• [TASK TO CARRY OUT]
What lines in the records include the string "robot"? Return each one.

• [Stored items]
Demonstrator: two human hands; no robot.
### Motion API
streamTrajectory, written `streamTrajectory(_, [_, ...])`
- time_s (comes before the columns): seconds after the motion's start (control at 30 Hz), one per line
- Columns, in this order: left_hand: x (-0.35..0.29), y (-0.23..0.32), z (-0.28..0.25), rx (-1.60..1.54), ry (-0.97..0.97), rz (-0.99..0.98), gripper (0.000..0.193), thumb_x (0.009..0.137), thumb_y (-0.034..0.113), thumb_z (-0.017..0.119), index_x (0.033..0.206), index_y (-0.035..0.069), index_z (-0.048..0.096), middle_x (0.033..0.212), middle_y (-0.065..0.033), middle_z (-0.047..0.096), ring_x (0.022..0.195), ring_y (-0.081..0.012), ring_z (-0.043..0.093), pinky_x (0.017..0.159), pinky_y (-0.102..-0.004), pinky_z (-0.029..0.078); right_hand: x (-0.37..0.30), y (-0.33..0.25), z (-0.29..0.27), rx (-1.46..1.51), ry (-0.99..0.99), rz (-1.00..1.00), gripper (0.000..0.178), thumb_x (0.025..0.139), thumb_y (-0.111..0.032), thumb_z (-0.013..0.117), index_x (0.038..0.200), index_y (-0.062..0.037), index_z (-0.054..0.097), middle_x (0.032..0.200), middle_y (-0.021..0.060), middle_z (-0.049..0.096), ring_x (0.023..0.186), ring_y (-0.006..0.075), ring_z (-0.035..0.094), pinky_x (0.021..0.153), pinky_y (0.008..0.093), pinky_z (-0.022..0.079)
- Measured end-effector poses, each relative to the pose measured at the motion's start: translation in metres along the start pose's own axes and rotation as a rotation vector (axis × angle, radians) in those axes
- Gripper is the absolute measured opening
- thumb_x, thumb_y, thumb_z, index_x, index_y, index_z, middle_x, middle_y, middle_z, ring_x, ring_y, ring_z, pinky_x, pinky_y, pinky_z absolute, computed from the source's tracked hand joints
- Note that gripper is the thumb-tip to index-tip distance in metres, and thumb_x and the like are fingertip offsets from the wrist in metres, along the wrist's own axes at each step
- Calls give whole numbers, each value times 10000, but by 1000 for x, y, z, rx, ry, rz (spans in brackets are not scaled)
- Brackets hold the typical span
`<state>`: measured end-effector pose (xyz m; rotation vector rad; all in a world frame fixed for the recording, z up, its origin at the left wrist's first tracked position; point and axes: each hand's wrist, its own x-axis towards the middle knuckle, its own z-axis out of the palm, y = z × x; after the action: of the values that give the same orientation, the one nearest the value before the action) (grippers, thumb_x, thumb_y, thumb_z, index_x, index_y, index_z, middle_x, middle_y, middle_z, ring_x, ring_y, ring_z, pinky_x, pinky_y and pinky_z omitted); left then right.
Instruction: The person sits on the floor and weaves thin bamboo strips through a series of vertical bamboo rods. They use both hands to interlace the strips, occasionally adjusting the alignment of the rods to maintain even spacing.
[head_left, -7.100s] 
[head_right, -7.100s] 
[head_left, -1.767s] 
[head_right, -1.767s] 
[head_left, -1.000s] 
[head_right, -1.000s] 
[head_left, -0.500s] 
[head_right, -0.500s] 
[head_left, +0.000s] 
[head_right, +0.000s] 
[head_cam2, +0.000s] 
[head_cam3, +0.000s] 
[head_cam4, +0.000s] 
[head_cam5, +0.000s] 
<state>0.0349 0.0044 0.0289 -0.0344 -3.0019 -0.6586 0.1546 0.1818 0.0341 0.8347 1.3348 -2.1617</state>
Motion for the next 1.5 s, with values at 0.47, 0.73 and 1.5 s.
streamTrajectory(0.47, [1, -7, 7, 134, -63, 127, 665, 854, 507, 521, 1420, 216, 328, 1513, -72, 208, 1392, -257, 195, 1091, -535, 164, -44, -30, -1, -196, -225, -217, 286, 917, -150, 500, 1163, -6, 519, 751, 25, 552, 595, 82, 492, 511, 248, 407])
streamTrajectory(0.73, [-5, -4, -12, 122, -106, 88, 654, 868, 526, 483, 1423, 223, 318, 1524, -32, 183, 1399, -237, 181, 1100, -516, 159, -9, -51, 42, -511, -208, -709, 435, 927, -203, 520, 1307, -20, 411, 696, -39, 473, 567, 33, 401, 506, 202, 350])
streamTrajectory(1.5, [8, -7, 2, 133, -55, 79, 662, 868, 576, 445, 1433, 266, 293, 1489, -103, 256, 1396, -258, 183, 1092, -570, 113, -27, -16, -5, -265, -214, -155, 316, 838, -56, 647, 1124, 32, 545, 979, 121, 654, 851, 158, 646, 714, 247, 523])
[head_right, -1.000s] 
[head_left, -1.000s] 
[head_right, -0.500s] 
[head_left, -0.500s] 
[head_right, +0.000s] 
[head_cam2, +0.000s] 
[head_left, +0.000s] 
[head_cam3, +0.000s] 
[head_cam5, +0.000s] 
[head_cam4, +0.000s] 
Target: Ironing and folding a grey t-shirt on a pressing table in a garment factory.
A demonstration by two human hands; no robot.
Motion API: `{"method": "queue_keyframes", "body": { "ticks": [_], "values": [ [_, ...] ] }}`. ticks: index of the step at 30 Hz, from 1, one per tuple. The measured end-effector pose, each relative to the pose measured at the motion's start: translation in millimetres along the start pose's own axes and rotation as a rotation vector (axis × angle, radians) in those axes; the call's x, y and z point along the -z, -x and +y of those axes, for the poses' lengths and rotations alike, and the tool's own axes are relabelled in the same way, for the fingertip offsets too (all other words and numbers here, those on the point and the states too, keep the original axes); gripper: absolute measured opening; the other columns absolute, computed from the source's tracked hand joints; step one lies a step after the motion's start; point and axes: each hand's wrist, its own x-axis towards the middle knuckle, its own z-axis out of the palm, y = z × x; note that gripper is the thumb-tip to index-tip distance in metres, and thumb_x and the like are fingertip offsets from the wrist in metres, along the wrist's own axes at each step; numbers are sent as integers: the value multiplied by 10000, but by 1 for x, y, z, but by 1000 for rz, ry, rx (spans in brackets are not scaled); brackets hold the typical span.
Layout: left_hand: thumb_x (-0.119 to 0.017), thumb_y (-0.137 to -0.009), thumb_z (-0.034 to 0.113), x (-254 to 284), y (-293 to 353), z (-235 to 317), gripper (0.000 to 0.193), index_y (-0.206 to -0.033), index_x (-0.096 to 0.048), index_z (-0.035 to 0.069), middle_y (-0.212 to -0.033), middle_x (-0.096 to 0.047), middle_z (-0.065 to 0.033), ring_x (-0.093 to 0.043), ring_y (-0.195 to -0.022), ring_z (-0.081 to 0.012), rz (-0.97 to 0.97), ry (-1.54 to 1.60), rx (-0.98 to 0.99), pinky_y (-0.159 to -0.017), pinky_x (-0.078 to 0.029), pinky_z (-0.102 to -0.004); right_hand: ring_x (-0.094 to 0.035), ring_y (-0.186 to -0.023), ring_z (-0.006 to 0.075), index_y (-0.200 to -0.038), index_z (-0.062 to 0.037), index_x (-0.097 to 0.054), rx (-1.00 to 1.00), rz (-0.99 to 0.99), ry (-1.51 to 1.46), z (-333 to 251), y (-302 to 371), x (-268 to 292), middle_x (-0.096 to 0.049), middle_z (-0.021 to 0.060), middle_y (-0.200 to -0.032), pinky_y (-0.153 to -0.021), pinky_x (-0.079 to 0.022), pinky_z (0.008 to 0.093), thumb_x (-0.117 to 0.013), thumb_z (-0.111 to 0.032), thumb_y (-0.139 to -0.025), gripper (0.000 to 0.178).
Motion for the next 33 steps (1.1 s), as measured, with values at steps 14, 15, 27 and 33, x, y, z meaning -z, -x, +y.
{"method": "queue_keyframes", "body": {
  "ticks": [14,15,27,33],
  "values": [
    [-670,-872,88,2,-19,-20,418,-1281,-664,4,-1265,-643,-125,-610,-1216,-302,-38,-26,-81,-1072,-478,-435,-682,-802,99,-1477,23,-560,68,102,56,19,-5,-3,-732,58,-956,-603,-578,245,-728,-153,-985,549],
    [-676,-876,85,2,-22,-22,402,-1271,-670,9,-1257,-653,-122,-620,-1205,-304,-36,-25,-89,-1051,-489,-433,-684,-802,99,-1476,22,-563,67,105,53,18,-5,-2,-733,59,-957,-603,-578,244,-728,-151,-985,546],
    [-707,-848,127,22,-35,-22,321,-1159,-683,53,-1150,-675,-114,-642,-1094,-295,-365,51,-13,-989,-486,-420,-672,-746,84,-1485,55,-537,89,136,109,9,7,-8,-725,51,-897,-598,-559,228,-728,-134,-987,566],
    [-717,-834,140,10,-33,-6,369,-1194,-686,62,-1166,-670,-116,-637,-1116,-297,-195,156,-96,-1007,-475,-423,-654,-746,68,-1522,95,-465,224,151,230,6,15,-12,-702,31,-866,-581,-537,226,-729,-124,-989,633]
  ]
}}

• [ANSWER TO THIS PROBLEM]
Demonstrator: two human hands; no robot.
A demonstration by two human hands; no robot.

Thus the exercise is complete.